If I run again the Get-ClusterFaultDomain cmdlet, you can see each fault domain.

Then I run the following cmdlet to set the Fault Domain parents:

Set-ClusterFaultDomain -Name Rack-22U -Parent Lyon
Set-ClusterFaultDomain -Name Chassis-Fabric -Parent Rack-22U
Set-ClusterFaultDomain -Name pyhyv01 -Parent Chassis-Fabric
Set-ClusterFaultDomain -Name pyhyv02 -Parent Chassis-Fabric

In the Failover Clustering manager, you can see the result by opening the node tab. As you can see below, each node belongs to Rack-22U and the site Lyon.

By using XML

You can also declare your physical infrastructure by using a XML File as below:

<Topology>
    <Site Name="Lyon" Location="Lyon 8e">
        <Rack Name="Rack-22U" Location="Restroom">
            <Node Name="pyhyv01" Location="Rack 6U" />
            <Node Name="pyhyv02" Location="Rack 12U" />
        </Rack>
    </Site>
</Topology>

Once your topology is written, you can configure your cluster with the XML File:

$xml = Get-Content <XML File> | Out-String
Set-ClusterFaultDomainXML -XML $xml

Conclusion

Fault Domain Awareness is a great feature to improve the availability of your infrastructure, especially with Storage Spaces Direct. The fault domain can be oriented on racks instead of nodes. This means that you can lose a higher number of nodes and keep the service running. On the other hand, it is necessary to be careful during the design phase because an equivalent number of nodes must be installed in each rack. If you need erasure coding, you require 4 racks.

About Romain Serre

Romain Serre works in Lyon as a Senior Consultant. He is focused on Microsoft Technology, especially on Hyper-V, System Center, Storage, networking and Cloud OS technology as Microsoft Azure or Azure Stack. He is a MVP and he is certified Microsoft Certified Solution Expert (MCSE Server Infrastructure & Private Cloud), on Hyper-V and on Microsoft Azure (Implementing a Microsoft Azure Solution).

4 comments

  1. Is any option to cluster FaultDomain after Create S2D cluster ?
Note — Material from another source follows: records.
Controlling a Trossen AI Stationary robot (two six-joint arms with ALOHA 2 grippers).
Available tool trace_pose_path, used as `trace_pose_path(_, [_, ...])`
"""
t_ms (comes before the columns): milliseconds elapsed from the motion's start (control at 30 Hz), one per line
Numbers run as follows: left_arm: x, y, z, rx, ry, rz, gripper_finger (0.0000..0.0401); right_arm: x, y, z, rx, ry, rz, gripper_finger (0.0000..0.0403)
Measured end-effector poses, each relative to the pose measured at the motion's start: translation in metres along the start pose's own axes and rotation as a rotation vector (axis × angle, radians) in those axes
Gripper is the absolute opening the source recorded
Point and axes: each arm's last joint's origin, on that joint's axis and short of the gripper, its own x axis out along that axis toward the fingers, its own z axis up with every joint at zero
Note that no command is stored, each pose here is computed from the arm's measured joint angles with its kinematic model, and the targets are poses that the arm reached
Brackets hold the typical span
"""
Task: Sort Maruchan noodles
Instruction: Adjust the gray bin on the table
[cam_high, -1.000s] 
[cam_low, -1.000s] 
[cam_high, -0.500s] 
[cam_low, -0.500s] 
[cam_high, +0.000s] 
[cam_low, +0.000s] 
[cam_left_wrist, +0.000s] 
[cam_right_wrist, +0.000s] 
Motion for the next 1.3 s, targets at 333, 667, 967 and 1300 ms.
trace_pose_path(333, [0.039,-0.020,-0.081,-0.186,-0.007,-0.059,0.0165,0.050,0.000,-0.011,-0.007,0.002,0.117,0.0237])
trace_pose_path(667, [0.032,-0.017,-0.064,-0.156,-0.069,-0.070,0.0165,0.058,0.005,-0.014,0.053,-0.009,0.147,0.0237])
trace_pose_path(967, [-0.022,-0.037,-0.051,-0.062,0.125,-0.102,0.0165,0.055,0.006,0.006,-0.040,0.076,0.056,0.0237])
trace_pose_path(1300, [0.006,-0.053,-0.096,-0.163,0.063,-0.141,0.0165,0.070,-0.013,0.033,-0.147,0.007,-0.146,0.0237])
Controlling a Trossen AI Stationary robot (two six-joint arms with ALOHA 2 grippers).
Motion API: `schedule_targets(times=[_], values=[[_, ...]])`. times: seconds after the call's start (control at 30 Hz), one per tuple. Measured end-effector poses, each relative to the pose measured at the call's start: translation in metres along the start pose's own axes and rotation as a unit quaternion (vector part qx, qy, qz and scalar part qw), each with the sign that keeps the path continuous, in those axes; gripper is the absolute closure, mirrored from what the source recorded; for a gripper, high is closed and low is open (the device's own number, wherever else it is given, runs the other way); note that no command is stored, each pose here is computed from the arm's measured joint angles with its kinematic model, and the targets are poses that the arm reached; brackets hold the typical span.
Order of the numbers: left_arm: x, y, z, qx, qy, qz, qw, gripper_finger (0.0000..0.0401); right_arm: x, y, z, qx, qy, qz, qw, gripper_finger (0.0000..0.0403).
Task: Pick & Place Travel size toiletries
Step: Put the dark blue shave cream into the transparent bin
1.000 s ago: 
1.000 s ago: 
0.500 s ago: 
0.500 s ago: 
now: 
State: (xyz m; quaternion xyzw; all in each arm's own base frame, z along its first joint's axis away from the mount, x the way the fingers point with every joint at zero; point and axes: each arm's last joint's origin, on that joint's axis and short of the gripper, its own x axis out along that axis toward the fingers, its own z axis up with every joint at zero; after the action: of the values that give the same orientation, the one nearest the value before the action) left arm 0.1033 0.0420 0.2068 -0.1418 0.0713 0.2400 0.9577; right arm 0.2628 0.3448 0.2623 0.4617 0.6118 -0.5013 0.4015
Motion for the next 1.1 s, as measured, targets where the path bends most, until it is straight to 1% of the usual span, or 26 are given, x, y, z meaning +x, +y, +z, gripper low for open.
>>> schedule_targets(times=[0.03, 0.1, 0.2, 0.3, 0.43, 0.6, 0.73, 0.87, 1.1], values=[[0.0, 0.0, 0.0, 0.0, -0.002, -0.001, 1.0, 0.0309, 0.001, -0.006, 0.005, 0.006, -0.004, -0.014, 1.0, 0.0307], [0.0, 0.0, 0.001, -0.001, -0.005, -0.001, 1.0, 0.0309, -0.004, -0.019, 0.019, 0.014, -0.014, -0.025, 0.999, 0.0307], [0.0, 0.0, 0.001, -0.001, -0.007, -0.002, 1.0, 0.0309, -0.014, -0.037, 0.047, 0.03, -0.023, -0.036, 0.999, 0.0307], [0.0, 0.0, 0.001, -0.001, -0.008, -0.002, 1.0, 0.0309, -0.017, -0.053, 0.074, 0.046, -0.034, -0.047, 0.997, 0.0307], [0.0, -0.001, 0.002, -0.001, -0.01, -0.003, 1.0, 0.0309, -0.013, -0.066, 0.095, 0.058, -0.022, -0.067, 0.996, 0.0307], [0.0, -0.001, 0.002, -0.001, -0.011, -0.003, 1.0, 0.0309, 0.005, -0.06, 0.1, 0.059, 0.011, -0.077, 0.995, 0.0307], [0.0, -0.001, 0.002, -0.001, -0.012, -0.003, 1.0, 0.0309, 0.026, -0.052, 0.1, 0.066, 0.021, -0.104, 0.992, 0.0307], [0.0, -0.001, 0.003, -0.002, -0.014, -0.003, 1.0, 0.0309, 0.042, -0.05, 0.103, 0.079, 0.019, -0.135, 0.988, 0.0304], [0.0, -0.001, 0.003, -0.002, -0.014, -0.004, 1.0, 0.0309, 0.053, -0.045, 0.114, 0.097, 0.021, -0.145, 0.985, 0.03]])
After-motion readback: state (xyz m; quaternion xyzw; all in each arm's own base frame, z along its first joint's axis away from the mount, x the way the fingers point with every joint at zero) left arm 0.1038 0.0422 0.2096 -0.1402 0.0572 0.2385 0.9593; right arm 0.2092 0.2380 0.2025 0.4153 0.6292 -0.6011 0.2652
  2. In Windows 2019 we have FaultDomainType StorageNode, where it fits ? Its parent to Node ?
    And what when i have multiple JBOD-s Per node. How can I ensure that a copy of data is not on a few enclosures in this same Node, when i want to have FaultDomain = Node

    • StorageNode refers to the Node. If you have several JBOD connected to the server, S2D will handle that by using SES Enclosure identification to be sure to not right a block and its copy on a single StorageNode.